The first tab of the spreadsheet is a dump from the logging output of the Motec. The second data tab is the log from the bluetooth weatherstation I'm using to continuously grab environment data during the day:

Engine_Log_Data.jpg
Weather_Log.jpg

The next tab has the input tuning parameters - in this case the original fuel table used during the run:

Original_Fuel_Table.jpg

I then apply a filter to the log data. In this case I'm removing all deceleration data (the lambdas in those areas will skew the analysis):

Filtered_Data.jpg

The next tab is a pivot table summarizing the measured lambda values at each RPM and MAP point. Since not all RPM/MAP combinations were measured, there are a number of holes in this table (it fills in at the higher RPMs):

Lambda_Table.jpg

The next tab is the correction table. For cells with a measured value, this has the actual correction factor to apply to achieve the desired lambda value.
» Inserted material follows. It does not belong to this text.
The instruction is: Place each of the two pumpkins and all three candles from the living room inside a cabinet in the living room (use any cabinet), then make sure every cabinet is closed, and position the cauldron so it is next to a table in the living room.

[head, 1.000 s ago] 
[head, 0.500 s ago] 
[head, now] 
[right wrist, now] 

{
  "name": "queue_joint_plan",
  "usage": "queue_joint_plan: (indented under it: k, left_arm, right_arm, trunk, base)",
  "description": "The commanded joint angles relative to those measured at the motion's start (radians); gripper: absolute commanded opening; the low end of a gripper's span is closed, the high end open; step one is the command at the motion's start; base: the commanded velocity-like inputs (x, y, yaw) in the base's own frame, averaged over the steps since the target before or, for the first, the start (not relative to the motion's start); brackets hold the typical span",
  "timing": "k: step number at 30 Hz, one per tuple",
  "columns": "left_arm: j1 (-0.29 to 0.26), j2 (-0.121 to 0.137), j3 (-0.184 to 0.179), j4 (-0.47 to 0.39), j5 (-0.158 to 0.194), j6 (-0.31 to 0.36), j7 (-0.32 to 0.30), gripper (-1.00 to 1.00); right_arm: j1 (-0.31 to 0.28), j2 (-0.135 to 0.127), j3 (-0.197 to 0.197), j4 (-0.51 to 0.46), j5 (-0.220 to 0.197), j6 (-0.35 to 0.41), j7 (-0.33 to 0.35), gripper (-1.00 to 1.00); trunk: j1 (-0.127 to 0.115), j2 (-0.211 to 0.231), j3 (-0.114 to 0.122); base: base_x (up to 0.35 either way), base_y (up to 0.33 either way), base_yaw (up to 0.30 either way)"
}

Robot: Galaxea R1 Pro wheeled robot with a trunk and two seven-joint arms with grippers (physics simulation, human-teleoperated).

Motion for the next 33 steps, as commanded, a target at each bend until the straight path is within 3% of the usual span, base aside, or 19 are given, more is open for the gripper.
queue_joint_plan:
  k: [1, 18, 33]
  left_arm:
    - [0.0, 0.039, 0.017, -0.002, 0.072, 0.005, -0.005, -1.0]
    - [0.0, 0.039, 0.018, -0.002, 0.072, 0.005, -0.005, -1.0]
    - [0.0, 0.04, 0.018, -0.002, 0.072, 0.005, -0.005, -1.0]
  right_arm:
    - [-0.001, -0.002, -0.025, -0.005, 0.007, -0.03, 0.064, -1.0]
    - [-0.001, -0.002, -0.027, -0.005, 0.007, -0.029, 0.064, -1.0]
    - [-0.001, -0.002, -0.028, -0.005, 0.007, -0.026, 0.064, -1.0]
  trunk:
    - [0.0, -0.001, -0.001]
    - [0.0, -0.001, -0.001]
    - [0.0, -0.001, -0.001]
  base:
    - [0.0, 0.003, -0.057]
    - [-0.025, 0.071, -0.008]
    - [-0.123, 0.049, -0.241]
For cells that don't have measured data, the value is interpolated from nearby data. In some cases I override certain cells where I don't think the masurements were accurate, or to help smooth out between the sample points:

Correction_Table.jpg

All of this results in the output tuning table. In this case you can see some interesting additional hills & valleys added to the fuel table:

New_Fuel_Table.jpg

This data is then re-uploaded to the Motec. If necessary this cycle can be repeated multiple times to optimize the solution

After the fuel table there's timing, short-term corrections, long-term corrections, etc. etc. With some variation the same approach can be applied to all of them

Pretty cool, eh?

 

Posted on November 20, 2013 and filed under Cars.